Shoes
“If I could be you and you could be me for just one hour
If we could find a way to get inside each other’s mind… walk a mile in my shoes” ~ Joe South
How many times have you assumed somebody could imagine what it was like to be in your shoes, follow your thoughts, only to find – nope, they didn’t? You assumed they could understand you. You’re smart, they’re smart. You’re both sensitive to other’s feelings and compassionate. What could possibly get in the way? Well, they’re not you. Many of us assume we can understand how it feels to be in someone’s shoes without actually being in them. And it’s a disservice to them and us.
As leaders we would like to be empathic and have compassion for our people, and yet we too are human. We do our best to listen and ask. Still, we can’t “get it right” 100% of the time. After all, we are not wearing their shoes. We haven’t had another person’s lifetime of experiences and history.
Compassion and empathy have been talked about in the workplace with a heightened awareness of mental health. Even if we have and support a culture where mental health is discussed openly, there’s more to it.
For instance, I am female, and while I can wish for compassion, acceptance, and respect from a male colleague, I can’t expect him to always relate to my experiences including dismissal of my ideas, minimizing of my contribution, and the physical threatening I have felt in the workplace where my sex, or minority has been a factor. Chances are he’s never had to face those same challenges head on. On the flipside, if that colleague was in an environment where he was the minority in a sea of females, I may not fully relate to his circumstances.

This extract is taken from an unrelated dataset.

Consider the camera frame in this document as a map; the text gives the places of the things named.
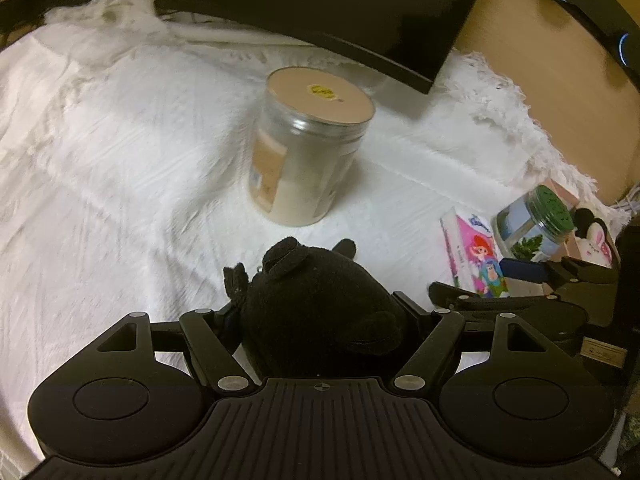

With female professionals who are younger than me, they may not have experienced lower pay or benefits, or a lack of recognition for work done in favor of male colleagues, because of the trend toward increased workplace equity and accountability. Therefore, I can’t always expect that a younger female can put herself in my shoes if I chose to ignore undesired behavior. I may be accustomed to it, understand who it’s coming from, or realize I can still thrive regardless of a temporary insult. With my accumulated history, I register it as temporary. And as with a good friend, child, family member, you pick your battles. With her history, she may not have that experience or wisdom.
And, here’s a recent example we all saw: Travis Kelce yelling in the face of and pushing the Kansas City head coach, Andy Reid, during the super bowl when the Chiefs were losing. Yes, Travis apologized for it during his podcast with his brother who called him out about it. He realized he had stepped over the line. But, how many of us have been in a frustrating situation where the stakes are so high that you can’t control your passion, and you do something stupid?! Can you imagine the pressure that player feels in that moment in the pinnacle of the season? You saw that Reid chose to ignore it, understanding where the frustration was coming from. You may ask yourself, as a leader, how would you have reacted?
Expecting anybody to always anticipate how you are going to feel or react to what someone said or did is unrealistic. So, wanting compassion, what do you do? Do your best to be patient with people. Listen to them. Even if you think they understand, explain it to them anyway without judgement or attitude. Celebrate diverse perspectives and understand the significance of authentic, meaningful conversations that come from asking and listening. Forgive them.
And, as a leader, just as importantly, forgive yourself for not always “getting it right”.
“Getting it right.” Imagine the impact you could have if you fully stepped into your role as leader, mastering the skills you need for today’s workplace. This is where I can help. My work as a leadership and team expert has me go into organizations, as an outside unbiased view to look at the information gaps. With 25 years of executive search consulting and coaching experience, examining the behaviors around developing and retaining talent at companies, I come prepared with knowledge to support you. Along with proprietary and trademarked solutions including a team mapping tool, Collaboration Beyond Words®, together we effectively leverage the skills and personality traits of each member of a team, making the department/team and you more productive. I identify what you may have missed in your organization that’s holding it back from thriving. Are current practices and tools not working? Are they boring for your people? Contact me: Susan@SusanGoldbergLeadership.com Let’s talk.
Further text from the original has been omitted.